While more than 1100 pharmacogenomics associations have been discovered, only a small fraction of these findings have been translated into clinical practice (i.e. based on guidelines from the Clinical Pharmacogenetics Implementation Consortium (CPIC)). One reason for the low clinical implementation rate is that the majority of associated variants are not causal but are in linkage disequilibrium with the causal variants, which have yet to be identified. In this study, we aim to identify potentially causal variants in the well-established pharmacogenomic genes.
Classic candidate gene and genome-wide association studies (GWAS) have identified hundreds of genetic associations with asthma but these are poorly replicated and account for only a fraction of the heritability. We aim to identify potentially causal or regulatory variants across these associated genes, which could explain part of the missing heritability and reproducibility across studies.

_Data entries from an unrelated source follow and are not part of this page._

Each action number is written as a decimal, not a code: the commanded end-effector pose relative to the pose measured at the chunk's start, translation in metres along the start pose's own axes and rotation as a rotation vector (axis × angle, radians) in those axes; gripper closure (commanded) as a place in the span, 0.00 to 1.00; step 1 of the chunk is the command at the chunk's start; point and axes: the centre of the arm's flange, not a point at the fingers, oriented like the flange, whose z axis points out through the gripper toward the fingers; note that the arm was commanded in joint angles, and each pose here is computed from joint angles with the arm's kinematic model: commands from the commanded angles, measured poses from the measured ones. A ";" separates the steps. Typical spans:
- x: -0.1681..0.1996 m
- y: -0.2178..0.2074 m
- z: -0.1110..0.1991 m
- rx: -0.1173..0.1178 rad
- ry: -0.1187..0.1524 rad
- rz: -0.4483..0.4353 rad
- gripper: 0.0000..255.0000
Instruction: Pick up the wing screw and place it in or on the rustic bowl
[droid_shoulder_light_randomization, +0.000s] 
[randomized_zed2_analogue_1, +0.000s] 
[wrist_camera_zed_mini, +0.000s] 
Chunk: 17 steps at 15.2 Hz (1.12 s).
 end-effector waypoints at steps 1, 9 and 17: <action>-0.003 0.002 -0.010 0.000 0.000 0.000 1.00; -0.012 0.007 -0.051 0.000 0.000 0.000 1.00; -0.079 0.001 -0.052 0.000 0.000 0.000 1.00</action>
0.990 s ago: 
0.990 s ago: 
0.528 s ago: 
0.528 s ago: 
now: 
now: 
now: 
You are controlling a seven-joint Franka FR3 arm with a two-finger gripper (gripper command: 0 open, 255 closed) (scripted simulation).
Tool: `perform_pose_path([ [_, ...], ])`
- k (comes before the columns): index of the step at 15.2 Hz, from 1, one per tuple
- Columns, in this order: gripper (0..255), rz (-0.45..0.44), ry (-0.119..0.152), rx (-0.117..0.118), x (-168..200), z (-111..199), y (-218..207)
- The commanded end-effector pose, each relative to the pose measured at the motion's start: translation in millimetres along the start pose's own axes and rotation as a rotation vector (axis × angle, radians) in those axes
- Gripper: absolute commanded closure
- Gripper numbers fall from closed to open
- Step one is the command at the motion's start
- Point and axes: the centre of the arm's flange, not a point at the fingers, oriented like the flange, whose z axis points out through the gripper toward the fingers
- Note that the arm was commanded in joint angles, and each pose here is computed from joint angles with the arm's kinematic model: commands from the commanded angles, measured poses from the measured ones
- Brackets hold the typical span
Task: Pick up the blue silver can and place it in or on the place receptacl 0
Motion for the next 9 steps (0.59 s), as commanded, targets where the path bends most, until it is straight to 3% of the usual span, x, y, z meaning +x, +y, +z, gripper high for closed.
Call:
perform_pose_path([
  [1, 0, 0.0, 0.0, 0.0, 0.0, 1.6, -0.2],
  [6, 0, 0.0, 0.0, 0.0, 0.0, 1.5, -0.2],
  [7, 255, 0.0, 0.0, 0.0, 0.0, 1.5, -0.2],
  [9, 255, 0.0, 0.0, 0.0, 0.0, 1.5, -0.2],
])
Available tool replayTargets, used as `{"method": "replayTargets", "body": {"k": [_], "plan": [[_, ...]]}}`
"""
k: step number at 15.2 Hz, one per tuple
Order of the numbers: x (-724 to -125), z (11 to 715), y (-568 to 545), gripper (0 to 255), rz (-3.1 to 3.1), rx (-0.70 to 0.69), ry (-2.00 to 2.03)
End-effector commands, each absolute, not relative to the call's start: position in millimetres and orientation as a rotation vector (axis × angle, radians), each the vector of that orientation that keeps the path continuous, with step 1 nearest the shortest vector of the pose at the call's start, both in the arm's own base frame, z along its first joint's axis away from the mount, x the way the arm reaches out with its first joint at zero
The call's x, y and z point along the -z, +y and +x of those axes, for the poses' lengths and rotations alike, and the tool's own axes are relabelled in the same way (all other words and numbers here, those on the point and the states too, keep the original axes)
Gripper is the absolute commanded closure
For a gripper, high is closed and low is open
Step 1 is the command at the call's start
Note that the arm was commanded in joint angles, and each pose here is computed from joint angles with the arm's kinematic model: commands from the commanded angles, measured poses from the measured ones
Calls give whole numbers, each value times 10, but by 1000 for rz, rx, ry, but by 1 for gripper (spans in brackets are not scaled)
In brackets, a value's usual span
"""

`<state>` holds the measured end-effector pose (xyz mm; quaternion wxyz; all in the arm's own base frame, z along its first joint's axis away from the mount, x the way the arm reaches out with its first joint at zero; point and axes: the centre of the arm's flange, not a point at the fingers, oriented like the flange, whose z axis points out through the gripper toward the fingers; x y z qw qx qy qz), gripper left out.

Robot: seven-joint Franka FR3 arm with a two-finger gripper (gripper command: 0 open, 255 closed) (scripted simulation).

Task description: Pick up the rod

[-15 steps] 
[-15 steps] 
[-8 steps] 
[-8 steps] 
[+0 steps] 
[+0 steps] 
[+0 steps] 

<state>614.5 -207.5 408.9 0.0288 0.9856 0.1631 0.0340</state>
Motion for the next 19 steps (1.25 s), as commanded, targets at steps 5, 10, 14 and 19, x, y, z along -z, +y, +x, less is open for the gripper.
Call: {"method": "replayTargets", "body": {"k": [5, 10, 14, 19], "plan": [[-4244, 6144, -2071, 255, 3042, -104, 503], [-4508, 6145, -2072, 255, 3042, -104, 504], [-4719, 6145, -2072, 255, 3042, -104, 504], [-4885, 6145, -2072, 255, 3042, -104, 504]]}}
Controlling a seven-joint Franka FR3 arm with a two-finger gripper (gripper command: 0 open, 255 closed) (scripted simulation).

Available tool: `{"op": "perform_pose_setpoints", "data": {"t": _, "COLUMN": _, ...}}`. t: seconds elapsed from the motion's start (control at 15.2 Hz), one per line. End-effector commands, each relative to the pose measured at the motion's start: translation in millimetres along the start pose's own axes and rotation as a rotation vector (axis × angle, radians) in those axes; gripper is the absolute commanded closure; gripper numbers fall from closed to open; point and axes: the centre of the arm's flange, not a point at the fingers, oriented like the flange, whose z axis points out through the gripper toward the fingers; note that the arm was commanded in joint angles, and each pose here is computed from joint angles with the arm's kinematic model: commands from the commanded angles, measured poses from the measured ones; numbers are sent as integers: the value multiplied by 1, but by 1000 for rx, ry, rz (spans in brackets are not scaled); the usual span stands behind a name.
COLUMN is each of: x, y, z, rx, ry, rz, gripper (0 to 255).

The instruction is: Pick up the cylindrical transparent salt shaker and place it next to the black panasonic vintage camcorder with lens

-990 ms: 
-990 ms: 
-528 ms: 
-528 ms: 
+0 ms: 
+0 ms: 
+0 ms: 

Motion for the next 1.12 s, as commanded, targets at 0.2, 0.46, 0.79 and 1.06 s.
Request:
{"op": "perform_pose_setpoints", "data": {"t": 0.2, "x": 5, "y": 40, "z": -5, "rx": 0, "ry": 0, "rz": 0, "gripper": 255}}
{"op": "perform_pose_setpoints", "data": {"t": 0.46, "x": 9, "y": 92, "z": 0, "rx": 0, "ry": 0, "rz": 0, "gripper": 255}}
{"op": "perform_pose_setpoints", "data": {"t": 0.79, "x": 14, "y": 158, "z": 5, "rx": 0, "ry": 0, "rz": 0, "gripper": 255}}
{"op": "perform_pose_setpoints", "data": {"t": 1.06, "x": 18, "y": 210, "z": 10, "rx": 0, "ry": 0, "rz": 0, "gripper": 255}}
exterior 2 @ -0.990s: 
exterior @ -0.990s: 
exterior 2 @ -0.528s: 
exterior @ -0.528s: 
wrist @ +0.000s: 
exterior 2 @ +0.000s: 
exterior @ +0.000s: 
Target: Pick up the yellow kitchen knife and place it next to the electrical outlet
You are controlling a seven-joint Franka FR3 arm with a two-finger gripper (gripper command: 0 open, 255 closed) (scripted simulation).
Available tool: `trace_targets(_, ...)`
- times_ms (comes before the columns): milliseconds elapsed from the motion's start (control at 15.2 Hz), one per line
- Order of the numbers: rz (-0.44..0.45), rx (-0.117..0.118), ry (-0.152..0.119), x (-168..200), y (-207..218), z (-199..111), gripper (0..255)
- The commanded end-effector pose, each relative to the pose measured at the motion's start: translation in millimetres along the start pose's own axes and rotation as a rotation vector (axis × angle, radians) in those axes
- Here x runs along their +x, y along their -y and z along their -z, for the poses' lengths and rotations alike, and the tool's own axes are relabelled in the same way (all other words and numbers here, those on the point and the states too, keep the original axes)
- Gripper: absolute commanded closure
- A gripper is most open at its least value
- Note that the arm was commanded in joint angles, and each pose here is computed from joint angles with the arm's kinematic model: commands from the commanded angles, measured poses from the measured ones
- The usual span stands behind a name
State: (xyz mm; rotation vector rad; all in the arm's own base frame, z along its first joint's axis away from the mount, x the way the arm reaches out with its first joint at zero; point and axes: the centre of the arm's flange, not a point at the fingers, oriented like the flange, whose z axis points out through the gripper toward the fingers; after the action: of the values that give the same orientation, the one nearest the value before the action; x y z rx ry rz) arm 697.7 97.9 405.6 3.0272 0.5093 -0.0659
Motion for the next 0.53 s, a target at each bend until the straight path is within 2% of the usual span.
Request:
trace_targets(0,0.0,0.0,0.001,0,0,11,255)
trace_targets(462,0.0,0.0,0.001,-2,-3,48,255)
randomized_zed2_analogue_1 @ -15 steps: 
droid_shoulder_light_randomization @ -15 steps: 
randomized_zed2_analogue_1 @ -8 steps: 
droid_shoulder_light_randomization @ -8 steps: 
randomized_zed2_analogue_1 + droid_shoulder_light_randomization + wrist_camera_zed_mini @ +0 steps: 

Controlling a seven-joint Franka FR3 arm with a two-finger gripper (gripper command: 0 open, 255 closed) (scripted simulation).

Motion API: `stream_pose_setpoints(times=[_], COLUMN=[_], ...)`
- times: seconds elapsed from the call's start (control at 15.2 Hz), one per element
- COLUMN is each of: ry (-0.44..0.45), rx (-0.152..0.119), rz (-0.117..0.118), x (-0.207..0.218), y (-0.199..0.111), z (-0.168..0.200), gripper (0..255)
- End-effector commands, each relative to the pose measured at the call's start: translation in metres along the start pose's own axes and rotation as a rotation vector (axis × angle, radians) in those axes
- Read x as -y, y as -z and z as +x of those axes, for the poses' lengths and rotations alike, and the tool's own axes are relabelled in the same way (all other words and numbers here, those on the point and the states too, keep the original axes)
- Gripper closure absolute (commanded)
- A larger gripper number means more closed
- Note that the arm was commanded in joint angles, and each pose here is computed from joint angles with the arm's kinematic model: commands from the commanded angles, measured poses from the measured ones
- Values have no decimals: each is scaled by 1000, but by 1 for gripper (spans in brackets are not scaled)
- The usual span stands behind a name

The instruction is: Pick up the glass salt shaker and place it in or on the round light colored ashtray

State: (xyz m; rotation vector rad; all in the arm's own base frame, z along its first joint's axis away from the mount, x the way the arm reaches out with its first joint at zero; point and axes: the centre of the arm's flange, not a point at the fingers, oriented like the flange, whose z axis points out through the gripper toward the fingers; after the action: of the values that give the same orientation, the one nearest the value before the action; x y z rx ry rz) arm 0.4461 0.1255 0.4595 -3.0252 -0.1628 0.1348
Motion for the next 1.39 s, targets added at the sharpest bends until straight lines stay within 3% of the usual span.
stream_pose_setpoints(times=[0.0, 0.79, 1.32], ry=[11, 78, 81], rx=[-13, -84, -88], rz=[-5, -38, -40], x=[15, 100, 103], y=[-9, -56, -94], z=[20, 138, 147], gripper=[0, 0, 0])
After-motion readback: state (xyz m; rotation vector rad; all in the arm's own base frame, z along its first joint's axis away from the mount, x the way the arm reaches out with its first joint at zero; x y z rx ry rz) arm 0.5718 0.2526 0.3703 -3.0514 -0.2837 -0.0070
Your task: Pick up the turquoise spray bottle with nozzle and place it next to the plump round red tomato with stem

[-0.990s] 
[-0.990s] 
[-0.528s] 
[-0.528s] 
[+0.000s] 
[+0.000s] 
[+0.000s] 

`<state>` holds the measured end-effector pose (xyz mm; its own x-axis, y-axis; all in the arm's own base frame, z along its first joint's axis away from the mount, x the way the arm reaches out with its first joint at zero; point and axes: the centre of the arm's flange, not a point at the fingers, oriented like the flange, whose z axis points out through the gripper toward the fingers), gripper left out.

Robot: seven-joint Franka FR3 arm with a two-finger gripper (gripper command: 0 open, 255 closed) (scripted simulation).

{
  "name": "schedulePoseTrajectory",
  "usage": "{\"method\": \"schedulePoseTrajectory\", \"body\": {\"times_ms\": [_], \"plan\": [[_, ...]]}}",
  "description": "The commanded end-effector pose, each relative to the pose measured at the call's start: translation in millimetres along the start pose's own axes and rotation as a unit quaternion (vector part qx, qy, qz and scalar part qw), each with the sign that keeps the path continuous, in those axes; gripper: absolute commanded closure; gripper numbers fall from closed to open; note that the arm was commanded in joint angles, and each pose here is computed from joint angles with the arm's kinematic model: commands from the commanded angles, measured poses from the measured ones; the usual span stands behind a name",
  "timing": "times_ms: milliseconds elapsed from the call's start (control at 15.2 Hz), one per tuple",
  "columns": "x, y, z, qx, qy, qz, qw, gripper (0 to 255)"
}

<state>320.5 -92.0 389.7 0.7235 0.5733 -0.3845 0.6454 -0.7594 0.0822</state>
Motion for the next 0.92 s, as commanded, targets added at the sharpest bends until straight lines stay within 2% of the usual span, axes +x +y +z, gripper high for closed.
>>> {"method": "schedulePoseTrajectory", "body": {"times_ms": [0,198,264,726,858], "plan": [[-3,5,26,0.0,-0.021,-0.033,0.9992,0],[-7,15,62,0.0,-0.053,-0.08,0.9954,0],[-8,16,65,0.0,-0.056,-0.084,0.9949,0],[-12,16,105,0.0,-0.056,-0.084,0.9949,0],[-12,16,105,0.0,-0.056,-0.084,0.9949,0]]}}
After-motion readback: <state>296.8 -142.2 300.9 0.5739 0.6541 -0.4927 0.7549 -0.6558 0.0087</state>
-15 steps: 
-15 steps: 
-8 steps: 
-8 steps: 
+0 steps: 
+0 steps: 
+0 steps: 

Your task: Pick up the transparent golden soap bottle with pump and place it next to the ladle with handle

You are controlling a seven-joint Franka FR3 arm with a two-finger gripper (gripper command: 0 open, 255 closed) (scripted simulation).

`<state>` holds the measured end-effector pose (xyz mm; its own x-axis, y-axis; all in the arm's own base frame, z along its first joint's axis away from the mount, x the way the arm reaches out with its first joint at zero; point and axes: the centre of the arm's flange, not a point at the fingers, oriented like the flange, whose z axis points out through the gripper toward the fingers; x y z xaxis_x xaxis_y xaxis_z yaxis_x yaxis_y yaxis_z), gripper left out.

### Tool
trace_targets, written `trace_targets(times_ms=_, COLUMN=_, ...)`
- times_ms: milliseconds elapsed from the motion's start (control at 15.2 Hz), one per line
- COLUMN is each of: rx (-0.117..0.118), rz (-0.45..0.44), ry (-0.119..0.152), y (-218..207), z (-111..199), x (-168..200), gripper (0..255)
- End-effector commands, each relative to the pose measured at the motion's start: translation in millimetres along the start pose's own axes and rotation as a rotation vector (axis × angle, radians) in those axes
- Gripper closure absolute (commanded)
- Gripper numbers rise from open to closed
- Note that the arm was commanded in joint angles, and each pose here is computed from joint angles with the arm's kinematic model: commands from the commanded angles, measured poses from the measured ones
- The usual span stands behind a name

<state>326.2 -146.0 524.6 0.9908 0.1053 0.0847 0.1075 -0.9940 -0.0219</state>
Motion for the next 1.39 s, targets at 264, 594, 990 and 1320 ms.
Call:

Genes and environment interact, during early life, to determine lung function and early lung function growth trajectory. We hypothesize that genetic susceptibility plays an important role in both lung function values and mediating effects of exposures on lung function. The aim of our study is to determine if genes related to lung development and inflammation are associated with lung function values in children and whether these validated genes result in altered lung function trajectories (over the first 5 years of life). This is a collaborative project with the CHILD (Canadian Healthy Infant Longitudinal Development) Study and funded by the Canadian Institute of Health Research (CIHR).
The estimated cost of asthma care in Canada is $600 million per year, with half of this cost used by less than 10% of patients. Some of these “difficult-to-treat” patients are responsive to a new class of drugs meant to reduce inflammation by targeting a specific immune cell called eosinophils but there is inter-individual variability in response. The goal of our research is to understand why certain people respond to these drugs while others do not, in an effort to identify new biomarkers of drug response. This work is funded by the Queen’s University Research Leaders’ Initiative and in collaboration with Dr. Parameswaran Nair, a respirologist at the Firestone Institute for Respiratory Health in Hamilton, ON, (also co-investigator in the AllerGen and Canadian Respiratory Research Networks (CRRN)).